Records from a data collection
══════
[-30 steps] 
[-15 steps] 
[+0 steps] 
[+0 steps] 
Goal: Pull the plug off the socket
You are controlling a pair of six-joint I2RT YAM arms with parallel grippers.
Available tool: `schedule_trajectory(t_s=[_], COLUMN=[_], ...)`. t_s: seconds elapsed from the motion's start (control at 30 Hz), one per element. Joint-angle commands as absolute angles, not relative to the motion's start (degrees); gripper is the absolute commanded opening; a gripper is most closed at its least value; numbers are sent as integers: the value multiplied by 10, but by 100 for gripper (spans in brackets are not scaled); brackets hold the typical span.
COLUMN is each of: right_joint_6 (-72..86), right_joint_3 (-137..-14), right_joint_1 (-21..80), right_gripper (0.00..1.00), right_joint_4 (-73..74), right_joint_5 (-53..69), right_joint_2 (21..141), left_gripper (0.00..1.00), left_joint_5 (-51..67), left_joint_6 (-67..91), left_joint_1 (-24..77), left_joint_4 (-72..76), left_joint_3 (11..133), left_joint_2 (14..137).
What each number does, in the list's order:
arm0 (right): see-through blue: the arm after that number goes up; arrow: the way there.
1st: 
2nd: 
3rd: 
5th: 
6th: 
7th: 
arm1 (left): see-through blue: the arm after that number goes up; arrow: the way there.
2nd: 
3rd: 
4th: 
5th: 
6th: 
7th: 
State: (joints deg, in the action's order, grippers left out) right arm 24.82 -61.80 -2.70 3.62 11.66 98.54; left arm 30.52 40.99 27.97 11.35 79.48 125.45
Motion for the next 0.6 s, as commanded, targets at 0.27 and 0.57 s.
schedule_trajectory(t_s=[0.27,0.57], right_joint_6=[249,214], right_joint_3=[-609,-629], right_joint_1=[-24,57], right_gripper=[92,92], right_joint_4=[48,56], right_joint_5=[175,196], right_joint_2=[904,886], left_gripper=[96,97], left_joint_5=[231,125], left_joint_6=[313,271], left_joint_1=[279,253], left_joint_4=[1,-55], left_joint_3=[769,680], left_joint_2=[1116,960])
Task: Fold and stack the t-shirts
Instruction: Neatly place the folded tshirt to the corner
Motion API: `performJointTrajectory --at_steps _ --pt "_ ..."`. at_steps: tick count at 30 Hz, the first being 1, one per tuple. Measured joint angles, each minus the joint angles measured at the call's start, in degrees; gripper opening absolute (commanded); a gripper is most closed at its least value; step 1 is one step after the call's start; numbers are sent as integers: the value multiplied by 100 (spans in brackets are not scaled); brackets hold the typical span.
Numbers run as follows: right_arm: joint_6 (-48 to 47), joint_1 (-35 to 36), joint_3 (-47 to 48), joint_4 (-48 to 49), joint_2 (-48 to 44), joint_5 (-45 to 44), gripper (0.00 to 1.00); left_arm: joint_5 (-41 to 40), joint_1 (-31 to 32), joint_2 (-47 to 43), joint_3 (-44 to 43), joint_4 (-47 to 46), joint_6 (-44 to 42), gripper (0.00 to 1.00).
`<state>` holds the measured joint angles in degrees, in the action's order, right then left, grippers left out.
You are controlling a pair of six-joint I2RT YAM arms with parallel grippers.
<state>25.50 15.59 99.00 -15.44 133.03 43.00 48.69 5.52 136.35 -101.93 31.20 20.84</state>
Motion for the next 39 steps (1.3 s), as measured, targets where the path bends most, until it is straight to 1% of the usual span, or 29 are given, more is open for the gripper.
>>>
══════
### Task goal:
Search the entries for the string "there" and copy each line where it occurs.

### Task answer:
arm0 (right): see-through blue: the arm after that number goes up; arrow: the way there.
arm1 (left): see-through blue: the arm after that number goes up; arrow: the way there.

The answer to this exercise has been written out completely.